Pengungkapan pemahaman teologi politik sebagai kritik diri teologi secara politik adalah pandangan teologi politik sebagai sebuah hermeneutika. Bentuk kritik telah membuat kita sadar mengenai setting sosial dari teks kita. Seperti juga kita menyadari bahwa setting sosial di mana kita berdiri, kita dapat mengembangkan suatu hermeneutika politik. Kita dapat berpindah dari eksistensialisme dan interpretasi personalistik terhadap tradisi teks kepada suatu hermeneutika politik dari tradisi-tradisi itu dan dari suatu hermeneutika pemahaman murni kepada sebuah eksegesis terhadap tradisi agama yang representatif di dalam prakteknya.
Dorethee Sölle beranjak ke teologi politik dari teologi eksistensialisme. Ia belajar teologi, bersamaan dengan filologi Jerman, di Göttingen dan Freiburg. Gurunya yang sangat berpengaruh adalah Friedrich Gogarten dan Ernst Käsemann. Pada tahun 1965, dalam tahun yang sama dengan publikasi Moltmann The Theology of Hope, ia mempublikasikan buku pertamanya, Christ the Representative: an Essay in Theology aftre the “Death of God”. Ia diinspirasikan, seperti juga Metz, dengan sekuralisasi pengalaman modern dan pengakua bahwa ini memngandung pandangan mengenai kehadiran atau “kematian” Allah. Ia hendak menunjukkan bagaimana orang-ornag modern dapat menemukan identitas mereka di dalam Kristus sebagai bagian diri mereka.
Gerakannya mengenai teologi politik tampak dalam karyanya Beyond Mere Obiendent, dengan memperlihatkan hubungan dekat antara iman dengan ketaatan buta kepada Allah, didorong oleh banyak teologi kristen, berhubungan dengan ketaatan pada aturan-aturan manusia di Jerman dalam masa Nazi.

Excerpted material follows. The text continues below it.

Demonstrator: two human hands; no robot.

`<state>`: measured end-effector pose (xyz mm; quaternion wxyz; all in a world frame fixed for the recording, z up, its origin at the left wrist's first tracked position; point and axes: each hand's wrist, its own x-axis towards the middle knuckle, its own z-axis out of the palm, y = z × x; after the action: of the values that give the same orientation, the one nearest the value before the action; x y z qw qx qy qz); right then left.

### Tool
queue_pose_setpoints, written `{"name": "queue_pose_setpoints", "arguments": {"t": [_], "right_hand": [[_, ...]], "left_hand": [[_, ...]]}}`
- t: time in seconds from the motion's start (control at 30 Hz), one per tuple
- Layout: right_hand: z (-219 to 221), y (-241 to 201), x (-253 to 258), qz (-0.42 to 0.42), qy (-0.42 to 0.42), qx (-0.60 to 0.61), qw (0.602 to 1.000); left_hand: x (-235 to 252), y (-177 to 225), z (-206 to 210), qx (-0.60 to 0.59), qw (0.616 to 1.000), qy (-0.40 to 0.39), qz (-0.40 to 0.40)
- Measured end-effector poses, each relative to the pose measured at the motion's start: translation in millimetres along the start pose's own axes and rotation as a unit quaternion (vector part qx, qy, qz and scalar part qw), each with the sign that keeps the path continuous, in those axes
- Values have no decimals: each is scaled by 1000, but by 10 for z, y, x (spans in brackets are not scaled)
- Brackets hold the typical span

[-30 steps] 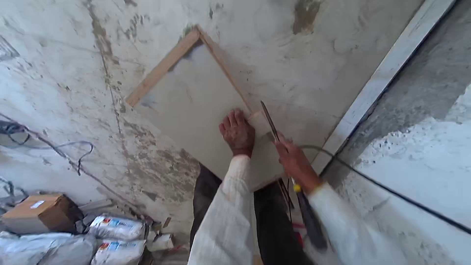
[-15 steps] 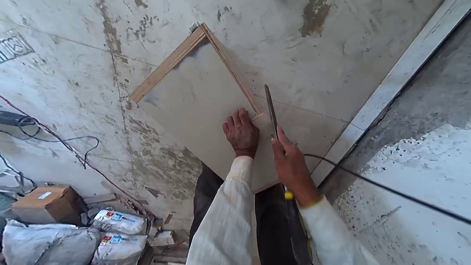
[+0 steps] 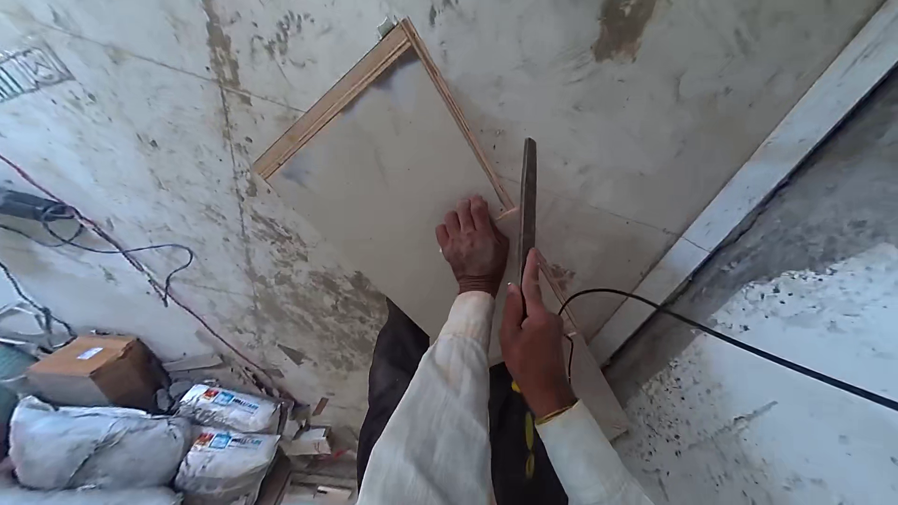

Ia menyebutnya perjuangan diri dan harga dari pernyataan diri dan kesempurnaan diri yang mengungkapkan diri mereka dalam kreatifitas spontan dan fantasi. Ia juga mengantisipasi berkembangnya pemikiran demitologisasi, dan yang membuatnya kemudian berbeda dengan Metz dan Moltmann mengenai bahasa apokaliptik yang menyatakan bahwa Allah akan memenuhi segala sesuatu.
Pada tahun 1970 Söle mengembangkan kerangka hermeneutika Bultmann ke dalam teologi politik dalam bukunya Political Theology. Dalam buku ini teologi politik digambarkan sebagai suatu konsistensi dan pegembangan dari metode kritik Bultmann yang diderivasikan dari pikiran pencerahan [enlightment]. Di dalam masa pencerahan metode ini dikerjakan secara politis. Ini berkembang dengan berpindah dari pengetahuan akan karakter sosio-politis dari teks di dalam setting aslinya ke suatu makna sosio-politik dari teks di dalam konteks kontemporer.
Söle tidak menyediakan kepada kita suatu daftar mengenai karakter utama teologi politik. Dengan memfokus pada hermeneutik, ia menegaskan bahwa teologi politik lebih baik dimengerti sebagai “politik penafsiran injil”. Baginya, seperti juga Metz dan Moltmann, teologi politik adalah kritik teologi yang esensial. Ia adalah kritik bagi teologi dan juga bagi gereja. Juga merupakan kritik bagi struktur sosial masyarakat. Akhirnya, juga kritik diri, pengetahuan mengenai bagaimana seseorang dilingkupi oleh dosa masyarakat dan kecenderungan untuk selalu melakukan tindakan-tindakan yang jahat. Suatu kritik terhadap masyarakat yang…tidak mengamati dan memberi tanggapan terhadap kapitalis atau kamp konsentrasi yang ada di antara kita, tetapi tetap menciptakan musuh. Saya mengembangkan suatu propaganda politik dan bukan suatu interpretasi politik terhadap injil.
Söle seperti juga Metz dan Moltmann memahami teologi politik bukan sebagai substitusi dari ide-ide politik untuk teologi. Tetapi ia juga mencatat bahwa terdapat tempat bagi peran konservatif di dalam hubungan dengan dunia politik. Ia menggambarkan hal ini sebagai “model proyek inovatif” [projecting innovative models].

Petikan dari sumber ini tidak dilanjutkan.